▶ _EXERCISE OBJECTIVE_:
Lines, not repeats, are what count: give the number of lines below that hold "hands", and nothing more.

◆ ◆ ◆

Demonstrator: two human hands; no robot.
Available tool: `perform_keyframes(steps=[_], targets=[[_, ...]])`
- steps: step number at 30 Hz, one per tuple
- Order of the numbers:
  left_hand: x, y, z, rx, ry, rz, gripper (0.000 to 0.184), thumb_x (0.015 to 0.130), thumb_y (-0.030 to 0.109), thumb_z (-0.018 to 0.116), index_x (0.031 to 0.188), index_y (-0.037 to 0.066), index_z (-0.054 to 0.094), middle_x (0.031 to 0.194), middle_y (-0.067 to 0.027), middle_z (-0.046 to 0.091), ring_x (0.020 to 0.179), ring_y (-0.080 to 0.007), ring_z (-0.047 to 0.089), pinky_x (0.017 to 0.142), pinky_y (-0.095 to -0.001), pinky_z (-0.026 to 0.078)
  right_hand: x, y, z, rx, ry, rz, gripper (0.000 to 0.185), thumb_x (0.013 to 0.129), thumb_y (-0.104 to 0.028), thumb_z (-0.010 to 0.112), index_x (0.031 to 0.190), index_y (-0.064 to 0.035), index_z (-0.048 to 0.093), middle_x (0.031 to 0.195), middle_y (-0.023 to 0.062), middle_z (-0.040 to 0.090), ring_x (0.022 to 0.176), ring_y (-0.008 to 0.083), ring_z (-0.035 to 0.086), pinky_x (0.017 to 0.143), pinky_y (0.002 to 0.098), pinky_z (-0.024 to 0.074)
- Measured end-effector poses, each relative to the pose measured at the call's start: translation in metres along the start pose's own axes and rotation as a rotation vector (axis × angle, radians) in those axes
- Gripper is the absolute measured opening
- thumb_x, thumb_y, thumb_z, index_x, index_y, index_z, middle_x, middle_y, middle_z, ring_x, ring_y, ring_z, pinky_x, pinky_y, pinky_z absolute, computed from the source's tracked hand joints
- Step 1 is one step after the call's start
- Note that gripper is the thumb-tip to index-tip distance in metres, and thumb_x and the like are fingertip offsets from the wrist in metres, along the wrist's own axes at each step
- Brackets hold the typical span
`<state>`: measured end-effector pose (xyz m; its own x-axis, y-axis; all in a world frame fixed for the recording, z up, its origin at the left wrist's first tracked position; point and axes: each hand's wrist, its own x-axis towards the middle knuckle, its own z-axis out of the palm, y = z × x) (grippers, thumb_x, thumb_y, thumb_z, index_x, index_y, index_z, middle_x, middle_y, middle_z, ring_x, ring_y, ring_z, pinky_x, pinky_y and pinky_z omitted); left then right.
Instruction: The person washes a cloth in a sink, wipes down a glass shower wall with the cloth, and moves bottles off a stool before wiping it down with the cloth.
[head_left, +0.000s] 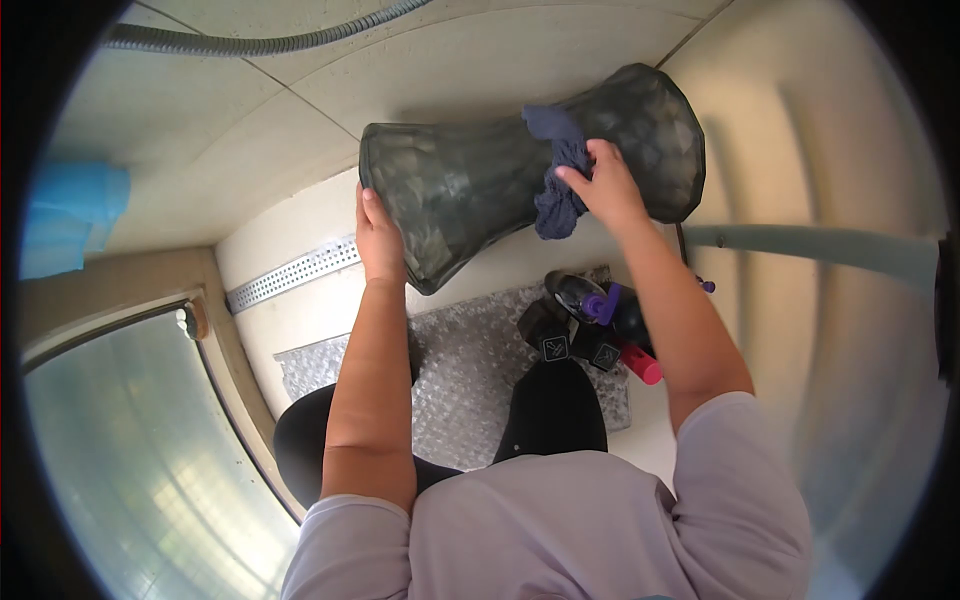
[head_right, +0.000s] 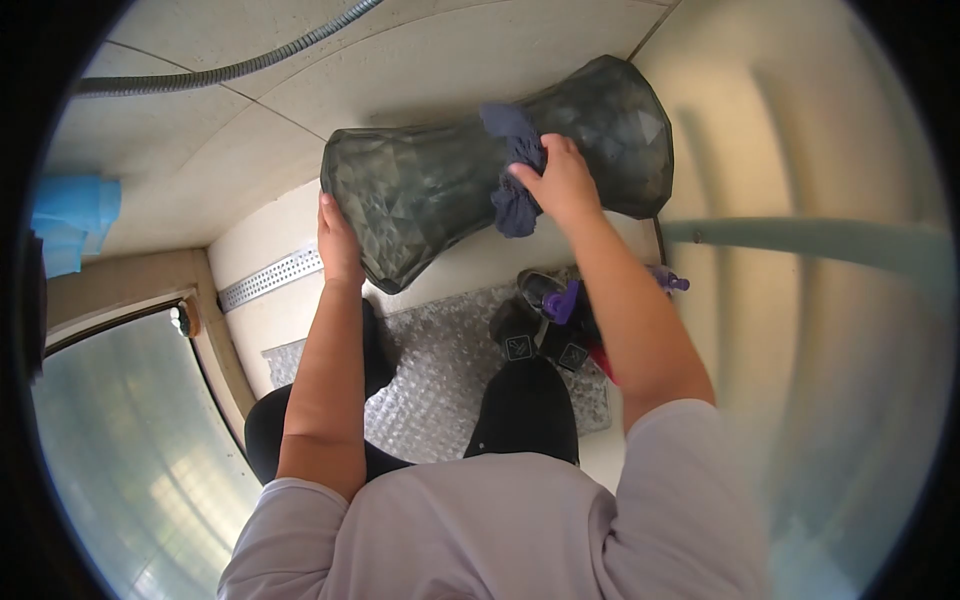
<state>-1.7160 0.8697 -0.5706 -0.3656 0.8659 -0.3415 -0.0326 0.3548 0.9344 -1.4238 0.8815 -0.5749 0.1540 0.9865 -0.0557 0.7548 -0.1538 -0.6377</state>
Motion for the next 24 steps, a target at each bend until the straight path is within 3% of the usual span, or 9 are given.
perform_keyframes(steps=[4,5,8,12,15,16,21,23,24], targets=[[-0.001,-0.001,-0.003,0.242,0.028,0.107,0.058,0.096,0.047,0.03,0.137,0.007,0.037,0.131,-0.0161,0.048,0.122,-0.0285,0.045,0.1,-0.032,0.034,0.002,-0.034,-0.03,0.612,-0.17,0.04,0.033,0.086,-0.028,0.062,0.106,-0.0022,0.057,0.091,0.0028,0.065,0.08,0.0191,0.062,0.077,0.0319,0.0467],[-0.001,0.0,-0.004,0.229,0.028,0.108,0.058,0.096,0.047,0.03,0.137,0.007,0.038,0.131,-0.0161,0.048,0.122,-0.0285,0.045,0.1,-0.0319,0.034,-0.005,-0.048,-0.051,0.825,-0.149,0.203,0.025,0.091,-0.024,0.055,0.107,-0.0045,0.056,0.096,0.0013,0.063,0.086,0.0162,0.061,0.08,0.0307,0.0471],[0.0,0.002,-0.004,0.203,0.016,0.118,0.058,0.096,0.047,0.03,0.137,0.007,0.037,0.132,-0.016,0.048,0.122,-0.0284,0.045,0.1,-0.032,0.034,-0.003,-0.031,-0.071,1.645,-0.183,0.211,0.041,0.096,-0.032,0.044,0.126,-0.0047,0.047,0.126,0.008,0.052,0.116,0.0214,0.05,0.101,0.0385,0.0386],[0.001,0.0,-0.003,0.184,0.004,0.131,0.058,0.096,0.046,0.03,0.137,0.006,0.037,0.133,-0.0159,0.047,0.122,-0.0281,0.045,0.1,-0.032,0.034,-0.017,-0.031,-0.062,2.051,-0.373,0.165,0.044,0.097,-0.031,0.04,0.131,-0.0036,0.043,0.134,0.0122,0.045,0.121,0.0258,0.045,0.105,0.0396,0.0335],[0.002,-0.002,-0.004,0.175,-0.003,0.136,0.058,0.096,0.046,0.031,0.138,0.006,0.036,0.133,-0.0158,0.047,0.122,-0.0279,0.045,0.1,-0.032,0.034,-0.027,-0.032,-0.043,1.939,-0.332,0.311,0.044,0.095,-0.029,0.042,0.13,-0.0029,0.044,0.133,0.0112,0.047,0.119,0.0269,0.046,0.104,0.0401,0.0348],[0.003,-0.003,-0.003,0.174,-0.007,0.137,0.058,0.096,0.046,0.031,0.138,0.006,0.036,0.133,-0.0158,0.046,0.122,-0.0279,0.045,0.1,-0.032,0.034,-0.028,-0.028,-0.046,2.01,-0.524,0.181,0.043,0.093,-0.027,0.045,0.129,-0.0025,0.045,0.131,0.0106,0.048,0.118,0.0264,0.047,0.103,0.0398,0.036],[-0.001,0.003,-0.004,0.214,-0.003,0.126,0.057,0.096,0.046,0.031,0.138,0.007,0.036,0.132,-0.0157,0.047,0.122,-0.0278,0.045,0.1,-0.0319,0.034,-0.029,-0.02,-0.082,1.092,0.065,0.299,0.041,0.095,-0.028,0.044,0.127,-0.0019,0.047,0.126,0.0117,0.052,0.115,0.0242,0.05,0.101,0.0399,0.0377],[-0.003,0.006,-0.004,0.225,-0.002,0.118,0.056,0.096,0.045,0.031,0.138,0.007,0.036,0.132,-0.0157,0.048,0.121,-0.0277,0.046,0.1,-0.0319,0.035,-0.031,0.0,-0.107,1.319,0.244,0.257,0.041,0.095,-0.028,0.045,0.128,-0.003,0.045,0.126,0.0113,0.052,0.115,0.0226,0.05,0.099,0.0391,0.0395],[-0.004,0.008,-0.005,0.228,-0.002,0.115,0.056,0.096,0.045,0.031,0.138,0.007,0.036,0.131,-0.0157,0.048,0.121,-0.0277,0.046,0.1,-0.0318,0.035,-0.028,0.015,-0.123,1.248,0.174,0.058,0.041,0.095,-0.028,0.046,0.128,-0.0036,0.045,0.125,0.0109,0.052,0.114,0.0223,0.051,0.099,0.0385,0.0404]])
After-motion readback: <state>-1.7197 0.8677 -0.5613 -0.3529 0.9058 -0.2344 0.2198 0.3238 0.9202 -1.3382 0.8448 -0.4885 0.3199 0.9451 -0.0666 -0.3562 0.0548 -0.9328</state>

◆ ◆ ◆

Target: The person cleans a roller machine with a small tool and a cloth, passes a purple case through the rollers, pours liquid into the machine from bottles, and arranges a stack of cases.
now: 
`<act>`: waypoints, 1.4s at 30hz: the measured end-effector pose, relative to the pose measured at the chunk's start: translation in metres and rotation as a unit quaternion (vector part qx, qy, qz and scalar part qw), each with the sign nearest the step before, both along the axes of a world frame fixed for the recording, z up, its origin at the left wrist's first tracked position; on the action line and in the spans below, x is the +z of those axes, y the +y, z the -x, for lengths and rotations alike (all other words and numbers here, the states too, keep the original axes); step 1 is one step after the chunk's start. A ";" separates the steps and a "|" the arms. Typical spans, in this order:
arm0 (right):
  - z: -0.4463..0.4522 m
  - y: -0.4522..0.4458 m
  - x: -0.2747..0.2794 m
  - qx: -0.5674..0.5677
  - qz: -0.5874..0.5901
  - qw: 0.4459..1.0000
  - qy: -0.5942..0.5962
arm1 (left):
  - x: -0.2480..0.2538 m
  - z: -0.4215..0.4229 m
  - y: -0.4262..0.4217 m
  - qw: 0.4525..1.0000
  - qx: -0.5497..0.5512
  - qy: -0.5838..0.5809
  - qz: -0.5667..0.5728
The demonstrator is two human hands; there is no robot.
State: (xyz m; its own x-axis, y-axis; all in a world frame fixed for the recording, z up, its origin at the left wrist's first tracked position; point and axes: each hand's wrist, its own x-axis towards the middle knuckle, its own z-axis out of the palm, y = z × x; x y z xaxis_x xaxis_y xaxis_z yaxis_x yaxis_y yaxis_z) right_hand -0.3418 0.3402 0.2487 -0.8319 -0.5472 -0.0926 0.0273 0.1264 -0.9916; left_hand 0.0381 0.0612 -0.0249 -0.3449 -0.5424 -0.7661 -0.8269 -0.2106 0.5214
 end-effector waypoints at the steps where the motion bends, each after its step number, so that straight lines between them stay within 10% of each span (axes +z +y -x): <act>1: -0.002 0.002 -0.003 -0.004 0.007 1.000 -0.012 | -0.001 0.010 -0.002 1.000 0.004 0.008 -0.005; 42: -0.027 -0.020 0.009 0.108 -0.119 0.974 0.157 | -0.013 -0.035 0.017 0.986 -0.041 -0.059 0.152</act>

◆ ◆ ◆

▶ _EXERCISE SOLUTION_:
2